◆ **ACTION ITEM**
When you reach the line with "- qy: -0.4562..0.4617" in the data below, begin printing lines exactly, and stop once the line with "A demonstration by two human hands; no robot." has been printed.

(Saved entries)
- - -

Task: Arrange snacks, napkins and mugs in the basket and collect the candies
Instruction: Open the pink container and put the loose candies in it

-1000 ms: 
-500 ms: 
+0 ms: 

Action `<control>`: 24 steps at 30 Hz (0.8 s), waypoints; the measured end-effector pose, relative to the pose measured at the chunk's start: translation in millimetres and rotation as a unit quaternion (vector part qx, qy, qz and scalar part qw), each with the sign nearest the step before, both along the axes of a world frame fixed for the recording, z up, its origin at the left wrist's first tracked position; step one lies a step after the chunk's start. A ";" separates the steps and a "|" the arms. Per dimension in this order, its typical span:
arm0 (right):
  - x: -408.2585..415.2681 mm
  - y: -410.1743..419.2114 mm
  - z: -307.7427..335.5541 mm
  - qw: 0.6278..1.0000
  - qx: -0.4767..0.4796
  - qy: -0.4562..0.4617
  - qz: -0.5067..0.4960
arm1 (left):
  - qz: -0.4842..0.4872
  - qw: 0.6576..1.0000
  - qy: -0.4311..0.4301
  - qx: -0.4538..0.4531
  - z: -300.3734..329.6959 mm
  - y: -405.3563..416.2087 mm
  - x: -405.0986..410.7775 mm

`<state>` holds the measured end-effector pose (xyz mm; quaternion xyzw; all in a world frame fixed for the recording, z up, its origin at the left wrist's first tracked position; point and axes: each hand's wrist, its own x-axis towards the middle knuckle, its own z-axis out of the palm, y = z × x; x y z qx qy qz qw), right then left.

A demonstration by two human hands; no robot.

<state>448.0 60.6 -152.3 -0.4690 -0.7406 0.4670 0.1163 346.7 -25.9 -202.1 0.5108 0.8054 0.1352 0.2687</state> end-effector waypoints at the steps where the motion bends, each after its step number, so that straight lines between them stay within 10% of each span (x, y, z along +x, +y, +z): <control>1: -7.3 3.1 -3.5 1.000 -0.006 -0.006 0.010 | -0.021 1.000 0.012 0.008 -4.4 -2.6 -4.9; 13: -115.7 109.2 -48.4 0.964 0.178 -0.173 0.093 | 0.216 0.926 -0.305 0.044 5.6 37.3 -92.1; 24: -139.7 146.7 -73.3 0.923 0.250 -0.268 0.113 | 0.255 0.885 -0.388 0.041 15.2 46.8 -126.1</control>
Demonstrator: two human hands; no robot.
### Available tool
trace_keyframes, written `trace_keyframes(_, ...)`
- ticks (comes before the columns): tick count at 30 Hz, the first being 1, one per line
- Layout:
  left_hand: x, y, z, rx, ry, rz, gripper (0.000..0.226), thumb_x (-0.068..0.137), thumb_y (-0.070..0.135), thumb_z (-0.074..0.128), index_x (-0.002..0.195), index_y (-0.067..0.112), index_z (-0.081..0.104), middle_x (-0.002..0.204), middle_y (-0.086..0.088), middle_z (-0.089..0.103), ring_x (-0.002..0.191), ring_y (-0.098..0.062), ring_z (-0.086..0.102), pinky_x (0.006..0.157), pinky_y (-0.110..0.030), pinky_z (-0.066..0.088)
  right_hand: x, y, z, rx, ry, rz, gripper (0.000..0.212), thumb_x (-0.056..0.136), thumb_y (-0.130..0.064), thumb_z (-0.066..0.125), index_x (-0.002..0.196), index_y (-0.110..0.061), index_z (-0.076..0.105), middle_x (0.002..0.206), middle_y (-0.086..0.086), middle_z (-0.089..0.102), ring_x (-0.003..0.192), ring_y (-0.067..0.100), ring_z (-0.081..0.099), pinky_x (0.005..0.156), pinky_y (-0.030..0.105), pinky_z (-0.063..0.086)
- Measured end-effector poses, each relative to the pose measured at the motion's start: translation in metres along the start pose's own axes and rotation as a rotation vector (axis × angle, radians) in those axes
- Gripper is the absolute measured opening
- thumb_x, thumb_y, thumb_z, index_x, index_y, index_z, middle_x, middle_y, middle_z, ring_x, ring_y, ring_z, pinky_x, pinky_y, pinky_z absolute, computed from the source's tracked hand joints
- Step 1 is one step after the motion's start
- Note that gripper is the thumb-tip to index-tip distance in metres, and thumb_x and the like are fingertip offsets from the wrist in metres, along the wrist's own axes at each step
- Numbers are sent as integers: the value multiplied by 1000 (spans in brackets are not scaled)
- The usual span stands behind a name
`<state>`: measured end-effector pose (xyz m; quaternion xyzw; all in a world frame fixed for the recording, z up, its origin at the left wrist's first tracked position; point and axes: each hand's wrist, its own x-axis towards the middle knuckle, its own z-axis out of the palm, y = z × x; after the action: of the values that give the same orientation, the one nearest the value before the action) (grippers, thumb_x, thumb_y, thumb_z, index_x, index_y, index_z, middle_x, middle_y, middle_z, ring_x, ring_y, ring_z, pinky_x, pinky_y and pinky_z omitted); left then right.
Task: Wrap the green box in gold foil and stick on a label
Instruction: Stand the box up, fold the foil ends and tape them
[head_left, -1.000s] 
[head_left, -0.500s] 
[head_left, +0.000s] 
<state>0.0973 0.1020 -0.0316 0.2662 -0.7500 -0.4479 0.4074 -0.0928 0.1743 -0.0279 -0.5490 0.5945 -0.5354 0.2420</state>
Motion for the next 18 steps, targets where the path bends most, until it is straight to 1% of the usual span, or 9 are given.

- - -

◆ **RESPONSE AREA**
  - qy: -0.4562..0.4617
  - qz: -0.5067..0.4960
arm1 (left):
  - qz: -0.4842..0.4872
  - qw: 0.6576..1.0000
  - qy: -0.4311..0.4301
  - qx: -0.4538..0.4531
  - z: -300.3734..329.6959 mm
  - y: -405.3563..416.2087 mm
  - x: -405.0986..410.7775 mm

`<state>` holds the measured end-effector pose (xyz mm; quaternion xyzw; all in a world frame fixed for the recording, z up, its origin at the left wrist's first tracked position; point and axes: each hand's wrist, its own x-axis towards the middle knuckle, its own z-axis out of the palm, y = z × x; x y z qx qy qz qw), right then left.

A demonstration by two human hands; no robot.

No additional output is needed.